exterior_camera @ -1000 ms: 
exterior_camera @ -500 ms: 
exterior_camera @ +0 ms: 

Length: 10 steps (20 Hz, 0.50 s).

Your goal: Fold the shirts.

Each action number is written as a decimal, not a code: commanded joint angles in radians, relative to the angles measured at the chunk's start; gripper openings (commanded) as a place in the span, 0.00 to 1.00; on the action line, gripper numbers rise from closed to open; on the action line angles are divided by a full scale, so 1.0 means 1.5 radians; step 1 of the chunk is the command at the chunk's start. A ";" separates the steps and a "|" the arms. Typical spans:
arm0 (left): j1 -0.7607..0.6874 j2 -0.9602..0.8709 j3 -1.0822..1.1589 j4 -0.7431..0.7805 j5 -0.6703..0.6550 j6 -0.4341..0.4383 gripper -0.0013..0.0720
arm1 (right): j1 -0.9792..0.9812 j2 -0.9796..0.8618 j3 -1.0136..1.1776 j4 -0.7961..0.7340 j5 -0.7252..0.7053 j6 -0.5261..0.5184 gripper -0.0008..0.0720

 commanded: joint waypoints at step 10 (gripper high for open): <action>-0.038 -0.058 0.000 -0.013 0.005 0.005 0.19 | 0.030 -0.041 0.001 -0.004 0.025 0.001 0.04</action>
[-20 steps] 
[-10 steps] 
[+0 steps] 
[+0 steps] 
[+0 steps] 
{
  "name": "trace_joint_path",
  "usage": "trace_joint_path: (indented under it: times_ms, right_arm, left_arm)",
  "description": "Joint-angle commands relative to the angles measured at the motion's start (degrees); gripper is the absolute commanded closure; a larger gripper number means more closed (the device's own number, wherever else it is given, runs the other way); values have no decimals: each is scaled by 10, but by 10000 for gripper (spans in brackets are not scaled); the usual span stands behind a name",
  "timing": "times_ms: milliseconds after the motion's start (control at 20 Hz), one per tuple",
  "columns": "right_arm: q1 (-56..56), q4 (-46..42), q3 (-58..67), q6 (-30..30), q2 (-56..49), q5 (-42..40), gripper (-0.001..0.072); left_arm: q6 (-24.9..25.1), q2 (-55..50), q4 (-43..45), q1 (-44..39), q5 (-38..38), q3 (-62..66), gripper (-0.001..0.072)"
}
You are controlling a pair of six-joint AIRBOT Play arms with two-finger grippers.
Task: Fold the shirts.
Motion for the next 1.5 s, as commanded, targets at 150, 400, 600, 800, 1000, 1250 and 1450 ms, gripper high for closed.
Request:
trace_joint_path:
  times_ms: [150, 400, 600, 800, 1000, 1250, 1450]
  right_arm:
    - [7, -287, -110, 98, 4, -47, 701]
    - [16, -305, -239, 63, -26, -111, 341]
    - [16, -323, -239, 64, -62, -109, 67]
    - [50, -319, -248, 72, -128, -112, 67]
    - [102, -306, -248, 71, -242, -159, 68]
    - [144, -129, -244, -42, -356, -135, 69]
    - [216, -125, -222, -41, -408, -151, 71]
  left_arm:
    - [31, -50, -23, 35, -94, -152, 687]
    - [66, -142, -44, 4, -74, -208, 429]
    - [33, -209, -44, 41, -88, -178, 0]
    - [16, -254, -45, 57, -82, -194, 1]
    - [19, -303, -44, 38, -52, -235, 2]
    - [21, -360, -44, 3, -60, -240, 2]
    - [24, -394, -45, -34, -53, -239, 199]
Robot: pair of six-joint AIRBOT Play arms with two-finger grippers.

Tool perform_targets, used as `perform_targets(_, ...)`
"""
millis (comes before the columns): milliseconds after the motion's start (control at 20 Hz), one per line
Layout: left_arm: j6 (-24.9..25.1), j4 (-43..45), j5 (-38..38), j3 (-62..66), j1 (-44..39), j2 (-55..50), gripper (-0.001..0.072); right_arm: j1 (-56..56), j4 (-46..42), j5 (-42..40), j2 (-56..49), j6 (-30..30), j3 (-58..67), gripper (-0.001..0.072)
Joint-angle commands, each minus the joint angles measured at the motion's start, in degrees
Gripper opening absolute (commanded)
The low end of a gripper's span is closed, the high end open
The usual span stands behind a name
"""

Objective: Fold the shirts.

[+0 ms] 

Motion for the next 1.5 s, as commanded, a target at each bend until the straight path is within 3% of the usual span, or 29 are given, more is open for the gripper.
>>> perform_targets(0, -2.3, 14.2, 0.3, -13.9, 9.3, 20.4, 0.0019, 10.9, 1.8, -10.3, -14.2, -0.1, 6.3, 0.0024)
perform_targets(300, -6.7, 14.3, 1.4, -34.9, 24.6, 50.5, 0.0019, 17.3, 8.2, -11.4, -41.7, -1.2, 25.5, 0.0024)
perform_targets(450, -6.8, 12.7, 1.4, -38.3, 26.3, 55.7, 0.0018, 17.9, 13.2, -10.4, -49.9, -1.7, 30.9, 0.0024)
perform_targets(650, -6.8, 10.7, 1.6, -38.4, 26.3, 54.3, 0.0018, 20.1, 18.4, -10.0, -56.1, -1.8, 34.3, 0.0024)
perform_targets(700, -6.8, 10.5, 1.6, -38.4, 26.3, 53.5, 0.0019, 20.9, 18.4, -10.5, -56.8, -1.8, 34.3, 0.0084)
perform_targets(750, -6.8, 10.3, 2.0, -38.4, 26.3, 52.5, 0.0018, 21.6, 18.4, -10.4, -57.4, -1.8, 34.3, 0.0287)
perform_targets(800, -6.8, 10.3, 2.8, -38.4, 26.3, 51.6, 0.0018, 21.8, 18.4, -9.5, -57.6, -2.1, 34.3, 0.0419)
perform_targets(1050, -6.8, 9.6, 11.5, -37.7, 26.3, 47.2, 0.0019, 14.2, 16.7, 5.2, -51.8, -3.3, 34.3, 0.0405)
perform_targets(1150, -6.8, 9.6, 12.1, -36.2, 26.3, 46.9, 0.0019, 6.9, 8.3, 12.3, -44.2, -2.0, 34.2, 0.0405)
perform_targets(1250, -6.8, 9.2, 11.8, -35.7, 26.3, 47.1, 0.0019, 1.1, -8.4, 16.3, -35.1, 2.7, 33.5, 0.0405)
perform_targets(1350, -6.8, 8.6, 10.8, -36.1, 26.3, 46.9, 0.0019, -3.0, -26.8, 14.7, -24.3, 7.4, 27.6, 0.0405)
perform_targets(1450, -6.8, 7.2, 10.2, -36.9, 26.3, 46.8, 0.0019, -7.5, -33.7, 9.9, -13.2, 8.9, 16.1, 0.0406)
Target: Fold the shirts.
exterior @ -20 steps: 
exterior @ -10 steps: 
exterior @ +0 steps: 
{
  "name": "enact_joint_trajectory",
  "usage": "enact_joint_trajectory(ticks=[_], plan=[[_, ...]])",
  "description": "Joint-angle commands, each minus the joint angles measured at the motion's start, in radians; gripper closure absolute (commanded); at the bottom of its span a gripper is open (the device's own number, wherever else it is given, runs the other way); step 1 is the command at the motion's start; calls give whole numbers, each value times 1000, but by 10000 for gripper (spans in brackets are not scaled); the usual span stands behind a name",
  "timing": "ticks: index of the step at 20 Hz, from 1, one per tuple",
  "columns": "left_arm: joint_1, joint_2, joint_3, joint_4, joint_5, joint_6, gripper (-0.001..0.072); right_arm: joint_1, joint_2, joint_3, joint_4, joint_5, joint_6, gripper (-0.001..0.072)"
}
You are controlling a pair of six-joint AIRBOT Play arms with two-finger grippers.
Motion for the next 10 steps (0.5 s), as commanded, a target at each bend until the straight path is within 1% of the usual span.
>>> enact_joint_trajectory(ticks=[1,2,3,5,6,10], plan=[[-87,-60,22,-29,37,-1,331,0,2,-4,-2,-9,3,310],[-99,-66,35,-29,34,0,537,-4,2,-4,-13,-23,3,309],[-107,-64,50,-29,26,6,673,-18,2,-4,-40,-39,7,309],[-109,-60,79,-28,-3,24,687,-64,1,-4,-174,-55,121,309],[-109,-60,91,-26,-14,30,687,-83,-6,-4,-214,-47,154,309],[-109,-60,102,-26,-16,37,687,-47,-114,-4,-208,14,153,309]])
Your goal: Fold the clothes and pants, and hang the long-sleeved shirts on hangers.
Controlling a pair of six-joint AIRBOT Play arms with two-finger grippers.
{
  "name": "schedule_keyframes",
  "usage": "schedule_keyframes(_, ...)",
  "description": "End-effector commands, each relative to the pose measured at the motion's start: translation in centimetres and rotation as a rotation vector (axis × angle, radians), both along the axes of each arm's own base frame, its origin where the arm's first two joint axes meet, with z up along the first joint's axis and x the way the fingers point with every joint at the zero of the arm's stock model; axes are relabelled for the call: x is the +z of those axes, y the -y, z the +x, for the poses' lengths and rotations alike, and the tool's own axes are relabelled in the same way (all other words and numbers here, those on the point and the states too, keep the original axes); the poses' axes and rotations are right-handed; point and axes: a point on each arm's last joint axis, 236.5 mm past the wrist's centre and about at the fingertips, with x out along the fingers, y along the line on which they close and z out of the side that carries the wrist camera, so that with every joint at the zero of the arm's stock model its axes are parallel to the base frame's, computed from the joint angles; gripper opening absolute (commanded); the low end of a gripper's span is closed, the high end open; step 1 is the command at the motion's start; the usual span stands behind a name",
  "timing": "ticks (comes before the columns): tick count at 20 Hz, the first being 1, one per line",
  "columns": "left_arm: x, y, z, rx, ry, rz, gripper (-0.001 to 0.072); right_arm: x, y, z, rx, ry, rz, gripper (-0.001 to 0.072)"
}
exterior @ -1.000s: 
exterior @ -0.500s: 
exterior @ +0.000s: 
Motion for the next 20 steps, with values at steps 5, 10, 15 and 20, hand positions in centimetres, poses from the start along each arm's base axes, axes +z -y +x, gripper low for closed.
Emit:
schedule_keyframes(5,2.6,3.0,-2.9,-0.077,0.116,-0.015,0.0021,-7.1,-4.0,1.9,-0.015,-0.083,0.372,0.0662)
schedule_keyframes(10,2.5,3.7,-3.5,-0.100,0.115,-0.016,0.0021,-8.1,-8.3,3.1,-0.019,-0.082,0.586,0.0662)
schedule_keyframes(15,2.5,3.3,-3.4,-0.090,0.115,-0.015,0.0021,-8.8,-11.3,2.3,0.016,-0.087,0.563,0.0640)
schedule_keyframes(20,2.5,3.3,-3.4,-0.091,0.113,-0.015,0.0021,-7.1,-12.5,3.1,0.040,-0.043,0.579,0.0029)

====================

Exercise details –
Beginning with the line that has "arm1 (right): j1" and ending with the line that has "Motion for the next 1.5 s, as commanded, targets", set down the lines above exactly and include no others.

Written response –
arm1 (right): j1 -0.9792..0.9812 j2 -0.9796..0.8618 j3 -1.0136..1.1776 j4 -0.7961..0.7340 j5 -0.7252..0.7053 j6 -0.5261..0.5184 gripper -0.0008..0.0720

 commanded: joint waypoints at step 10 (gripper high for open): <action>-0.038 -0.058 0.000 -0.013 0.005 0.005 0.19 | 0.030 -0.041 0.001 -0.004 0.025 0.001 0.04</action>
[-20 steps] 
[-10 steps] 
[+0 steps] 
[+0 steps] 
[+0 steps] 
{
  "name": "trace_joint_path",
  "usage": "trace_joint_path: (indented under it: times_ms, right_arm, left_arm)",
  "description": "Joint-angle commands relative to the angles measured at the motion's start (degrees); gripper is the absolute commanded closure; a larger gripper number means more closed (the device's own number, wherever else it is given, runs the other way); values have no decimals: each is scaled by 10, but by 10000 for gripper (spans in brackets are not scaled); the usual span stands behind a name",
  "timing": "times_ms: milliseconds after the motion's start (control at 20 Hz), one per tuple",
  "columns": "right_arm: q1 (-56..56), q4 (-46..42), q3 (-58..67), q6 (-30..30), q2 (-56..49), q5 (-42..40), gripper (-0.001..0.072); left_arm: q6 (-24.9..25.1), q2 (-55..50), q4 (-43..45), q1 (-44..39), q5 (-38..38), q3 (-62..66), gripper (-0.001..0.072)"
}
You are controlling a pair of six-joint AIRBOT Play arms with two-finger grippers.
Task: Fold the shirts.
Motion for the next 1.5 s, as commanded, targets at 150, 400, 600, 800, 1000, 1250 and 1450 ms, gripper high for closed.

Nothing else is needed to finish the exercise.